Ok folks lets address the difficult  issue of  letting go..I mean forgiveness..letting go off grudges.. letting go off relationships that you are not happy with. Story time.. for 6 years I was in a relationship which I knew was going nowhere soon, lots of disagreements.. fights back and forth. Now.. I knew this was toxic but I held on hoping things will change, but I had to go through a spiritual awakening and that’s when I learnt that its unfair for me to expect a change when a situation involves two people who have different likes and preferences. Long story short I had to face the reality of letting go, accepting the fact that he ain’t a bad person neither am I, but we are just different beings. I never realised how much the arguments were wearing me down to the ground until we made the walk in different directions, had some meditation time and bit by bit my soul lifted.. that was a good feeling and still is.

So to sum up this point.. you never know what letting go can do to you until try letting go, have the strength let go off friends that don’t have your best interest at heart.. friends that just want to compete all the time.. let go off places and things that don’t promote your mental and spiritual well-being( I did and its goooood) .. things that don’t leave you with inner peace.. because that’s the most important thing than even money. Money can buy us material things… fair enough but nothing can buy us inner peace than us making it our number one priority.. finding it inside through eliminating agents that cause chaos and trauma inside us. Hope that makes sense.

5.Stopped watching news

This may sound insane but wait I will explain. I used to be that person obsessed with news, always wanting to know whats happening around the world  (sounds good so far.. I mean what’s bad with being in the know).. so you may think, now here is the  problem with our news, most of it is negative. It’s all about prices going up,.. money cuts here and there, jobs being lost.. I mean all the bad news that an adult person doesn’t want to hear. Now here is the issue with bad news especially, it stays in our subconscious the whole day, again pulling us down without even our knowledge. Second problem is most of us watch news soon as we wake up  but we don’t realise how powerful out subconscious is at absorbing information at that time..and that information sets the tone for the day ( in a very negative way that is), and so we walk around all angry and upset but we have no clue why. Hence why I stopped watching news (still here tho.. a better version of me right).

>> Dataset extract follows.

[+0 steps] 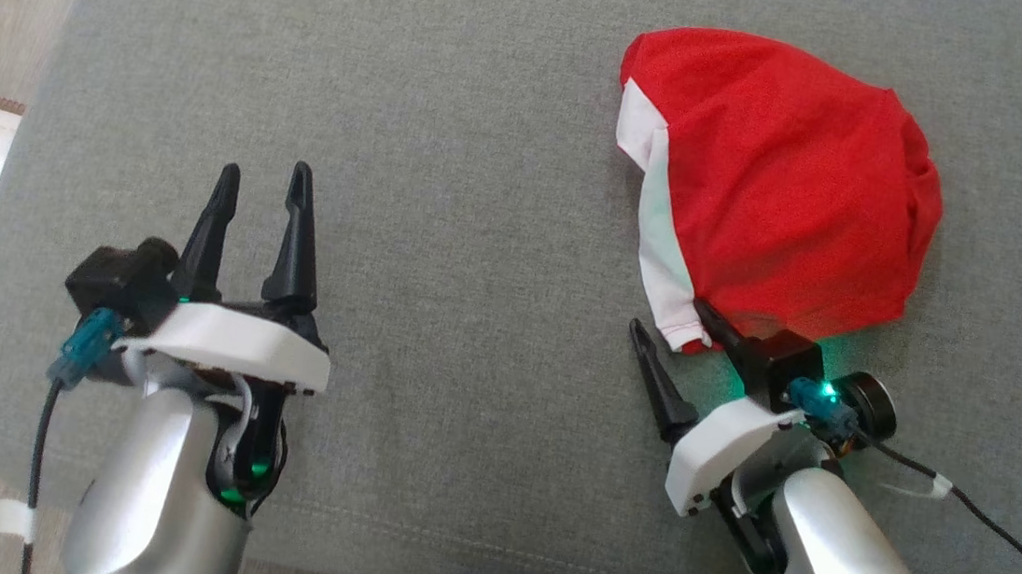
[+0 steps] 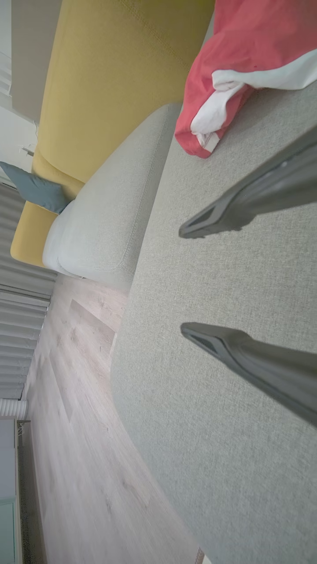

6. Stopped believing everything I hear

Yes the old me used to believe in everything, I would buy any story I am being sold and the price wouldn’t matter, I was so easy to convince and fool at the same time, because I believed everyone was genuine, until my awakening and I discovered the truth is miles away. I question everything now, from the so-called news ..(which people talk about considering I don’t watch news).. to religion.. why we do what we do.. and who in fact said we should to that.. to even myself, why I do what I do, feel more in control of my life now.

I find it important to question things because then we find a meaning behind what we do, what we are being told, .. and if it doesn’t make sense or we can’t find a meaning then let it go. In most cases we are just being sold things that don’t exist and most probably those things get to affect our emotional state, getting us to walk around tired and sad. So that’s why I no longer believe the hype.

There you have, a few changes that are freeing me from society and actually helping m find and live my purpose, I am waking up satisfied knowing what I am doing is my  choice and I am in charge of my inner feeling.